- [ACTIVITY] Output range, inclusive: from the line containing "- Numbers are" to the line containing "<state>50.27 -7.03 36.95". Restate those lines from the data below word for word and only those.
========
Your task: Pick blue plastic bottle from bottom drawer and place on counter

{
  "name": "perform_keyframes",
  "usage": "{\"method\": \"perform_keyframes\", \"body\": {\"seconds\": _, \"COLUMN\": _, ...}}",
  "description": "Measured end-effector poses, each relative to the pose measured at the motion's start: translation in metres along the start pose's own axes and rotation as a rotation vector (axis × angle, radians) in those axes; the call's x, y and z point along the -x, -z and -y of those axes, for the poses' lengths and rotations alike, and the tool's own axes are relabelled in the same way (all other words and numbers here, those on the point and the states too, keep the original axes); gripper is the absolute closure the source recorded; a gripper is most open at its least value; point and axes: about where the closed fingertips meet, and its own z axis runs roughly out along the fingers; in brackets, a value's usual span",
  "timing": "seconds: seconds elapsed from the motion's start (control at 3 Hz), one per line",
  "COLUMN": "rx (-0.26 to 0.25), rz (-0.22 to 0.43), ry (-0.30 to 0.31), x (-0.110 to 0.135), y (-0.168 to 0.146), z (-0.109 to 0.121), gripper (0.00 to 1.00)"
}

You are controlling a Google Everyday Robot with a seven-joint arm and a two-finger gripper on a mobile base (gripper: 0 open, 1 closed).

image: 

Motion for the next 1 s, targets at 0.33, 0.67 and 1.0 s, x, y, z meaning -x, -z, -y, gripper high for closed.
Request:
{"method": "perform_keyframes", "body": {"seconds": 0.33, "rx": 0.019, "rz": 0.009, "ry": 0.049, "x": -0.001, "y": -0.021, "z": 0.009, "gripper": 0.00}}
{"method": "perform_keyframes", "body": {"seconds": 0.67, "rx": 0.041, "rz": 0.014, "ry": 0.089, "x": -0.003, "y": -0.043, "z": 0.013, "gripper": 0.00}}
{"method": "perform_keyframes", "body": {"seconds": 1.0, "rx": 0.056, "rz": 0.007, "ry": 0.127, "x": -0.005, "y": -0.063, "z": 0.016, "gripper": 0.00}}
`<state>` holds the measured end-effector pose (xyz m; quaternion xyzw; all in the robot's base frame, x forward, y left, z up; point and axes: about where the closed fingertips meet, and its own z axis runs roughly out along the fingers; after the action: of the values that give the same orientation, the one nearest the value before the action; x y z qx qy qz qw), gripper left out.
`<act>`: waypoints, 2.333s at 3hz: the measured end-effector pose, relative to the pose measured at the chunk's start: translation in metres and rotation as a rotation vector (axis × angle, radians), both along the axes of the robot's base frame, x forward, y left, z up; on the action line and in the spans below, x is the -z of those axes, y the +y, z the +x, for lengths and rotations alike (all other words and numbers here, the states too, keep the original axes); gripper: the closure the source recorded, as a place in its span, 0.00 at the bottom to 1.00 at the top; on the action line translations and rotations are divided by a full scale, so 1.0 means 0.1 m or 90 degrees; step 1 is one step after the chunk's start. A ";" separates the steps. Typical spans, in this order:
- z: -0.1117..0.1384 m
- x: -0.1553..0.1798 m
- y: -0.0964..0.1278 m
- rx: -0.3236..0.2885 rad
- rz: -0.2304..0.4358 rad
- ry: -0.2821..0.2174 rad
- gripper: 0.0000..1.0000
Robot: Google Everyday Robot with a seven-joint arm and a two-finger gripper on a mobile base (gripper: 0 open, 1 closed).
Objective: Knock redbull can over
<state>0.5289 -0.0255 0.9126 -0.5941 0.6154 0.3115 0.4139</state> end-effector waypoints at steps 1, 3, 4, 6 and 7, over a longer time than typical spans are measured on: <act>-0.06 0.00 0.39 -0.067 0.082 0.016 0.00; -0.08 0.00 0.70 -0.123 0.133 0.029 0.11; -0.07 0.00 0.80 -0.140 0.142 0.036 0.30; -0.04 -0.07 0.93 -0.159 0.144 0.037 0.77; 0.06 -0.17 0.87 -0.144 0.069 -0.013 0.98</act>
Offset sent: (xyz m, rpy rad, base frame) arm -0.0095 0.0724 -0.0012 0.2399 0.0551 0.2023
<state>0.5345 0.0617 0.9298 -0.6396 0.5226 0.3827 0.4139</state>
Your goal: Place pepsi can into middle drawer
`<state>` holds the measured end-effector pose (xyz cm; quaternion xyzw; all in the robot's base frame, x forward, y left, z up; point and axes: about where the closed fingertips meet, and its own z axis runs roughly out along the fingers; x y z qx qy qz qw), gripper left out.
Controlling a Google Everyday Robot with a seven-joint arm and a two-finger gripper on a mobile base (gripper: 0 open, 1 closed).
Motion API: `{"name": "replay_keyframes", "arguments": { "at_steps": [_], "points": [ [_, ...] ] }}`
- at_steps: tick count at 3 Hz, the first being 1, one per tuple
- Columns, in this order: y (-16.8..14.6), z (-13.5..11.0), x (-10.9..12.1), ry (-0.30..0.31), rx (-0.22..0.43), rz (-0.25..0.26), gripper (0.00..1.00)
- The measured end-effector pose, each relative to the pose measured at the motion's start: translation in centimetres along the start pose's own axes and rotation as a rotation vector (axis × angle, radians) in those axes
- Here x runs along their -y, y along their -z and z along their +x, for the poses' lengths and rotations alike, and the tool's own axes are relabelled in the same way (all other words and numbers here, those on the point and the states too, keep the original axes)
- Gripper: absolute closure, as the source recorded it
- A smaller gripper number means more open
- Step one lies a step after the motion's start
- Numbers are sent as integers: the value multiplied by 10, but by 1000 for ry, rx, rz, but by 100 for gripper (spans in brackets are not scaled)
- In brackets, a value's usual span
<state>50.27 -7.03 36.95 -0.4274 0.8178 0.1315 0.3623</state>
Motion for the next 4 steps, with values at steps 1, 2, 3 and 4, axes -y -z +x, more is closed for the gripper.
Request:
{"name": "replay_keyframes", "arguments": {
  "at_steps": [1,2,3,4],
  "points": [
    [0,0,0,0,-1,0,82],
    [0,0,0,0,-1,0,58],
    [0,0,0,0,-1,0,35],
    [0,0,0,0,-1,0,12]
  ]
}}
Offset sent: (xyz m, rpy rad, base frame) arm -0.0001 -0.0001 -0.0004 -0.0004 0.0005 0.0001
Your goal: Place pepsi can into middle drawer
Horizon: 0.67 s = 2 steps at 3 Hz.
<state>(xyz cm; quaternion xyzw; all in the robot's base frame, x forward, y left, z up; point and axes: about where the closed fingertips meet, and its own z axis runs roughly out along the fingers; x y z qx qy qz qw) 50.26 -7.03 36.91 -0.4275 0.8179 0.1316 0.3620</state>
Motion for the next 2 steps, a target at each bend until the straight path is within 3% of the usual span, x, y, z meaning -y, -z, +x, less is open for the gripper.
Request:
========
- [REPLY]
- Numbers are sent as integers: the value multiplied by 10, but by 1000 for ry, rx, rz, but by 100 for gripper (spans in brackets are not scaled)
- In brackets, a value's usual span
<state>50.27 -7.03 36.95 -0.4274 0.8178 0.1315 0.3623</state>

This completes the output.